# World-first Vapes Recycling Programme



## Hooked (29/12/19)

*New Zealand Launches a World-First Vapes’ Recycling Programme *
https://www.vapingpost.com/2019/12/26/new-zealand-launches-a-world-first-vapes-recycling-programme/
26 Dec. 2019

"Researchers have estimated that by 2021, there will be 55 million adult vapers, and therefore if disposed of improperly, the large amount of devices used could create a massive recycling disaster...

Thankfully, New Zealand Brands Vapo and Alt are setting an example and taking action. A drop off facility for used devices is the first phase of the programme. By next year the program will be expanded to enable individuals to send their vaping equipment directly to TerraCycle, with the mailing costs covered by Vapo and Alt...
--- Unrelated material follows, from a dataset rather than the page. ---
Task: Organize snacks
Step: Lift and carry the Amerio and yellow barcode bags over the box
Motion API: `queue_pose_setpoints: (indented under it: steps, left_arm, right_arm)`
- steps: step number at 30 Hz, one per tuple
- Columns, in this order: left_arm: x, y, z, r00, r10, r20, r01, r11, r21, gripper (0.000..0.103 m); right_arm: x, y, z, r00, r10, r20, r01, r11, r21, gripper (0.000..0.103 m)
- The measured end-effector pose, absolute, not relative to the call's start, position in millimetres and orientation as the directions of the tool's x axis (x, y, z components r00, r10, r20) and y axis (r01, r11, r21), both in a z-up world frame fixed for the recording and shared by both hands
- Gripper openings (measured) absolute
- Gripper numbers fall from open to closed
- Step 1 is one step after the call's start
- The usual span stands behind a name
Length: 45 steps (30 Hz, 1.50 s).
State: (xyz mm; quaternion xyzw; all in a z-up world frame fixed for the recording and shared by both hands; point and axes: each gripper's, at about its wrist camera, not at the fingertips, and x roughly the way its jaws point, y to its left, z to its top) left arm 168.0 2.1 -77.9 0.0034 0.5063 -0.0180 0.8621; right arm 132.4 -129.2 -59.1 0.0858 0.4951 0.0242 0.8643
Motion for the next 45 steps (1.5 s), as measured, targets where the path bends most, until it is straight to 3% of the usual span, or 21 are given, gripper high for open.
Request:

Whether the materials come through a store drop off, or mail, TerraCycle will disassemble and separate Alt and Vapo Haiz vaping devices into their different metal/electrical components, batteries and plastics. The plastics will then shredded and melted in order to be reused, whilst the metals and batteries will be separated and recovered."

Reactions: Like 3 | Winner 1 | Informative 1


----------



## Puff the Magic Dragon (29/12/19)

Hooked said:


> could create a massive recycling disaster...



While I fully support the intention of attempting to clean up this planet, hyperbole, as used above, does them no favours. Vaping junk wouldn't create a massive recycling disaster.

Reactions: Like 1 | Agree 3


----------



## CMMACKEM (30/12/19)

Devices? What about the millions of plastic and glass eliquid bottles that get thrown away every year?


----------



## Grand Guru (30/12/19)

Every initiative counts and you never know what we may learn from this one.

Reactions: Like 3 | Agree 1


----------



## Timwis (30/12/19)

CMMACKEM said:


> Devices? What about the millions of plastic and glass eliquid bottles that get thrown away every year?


Different altogether, doesn't need breaking down into different materials so can simply be put in household recycle bin.


----------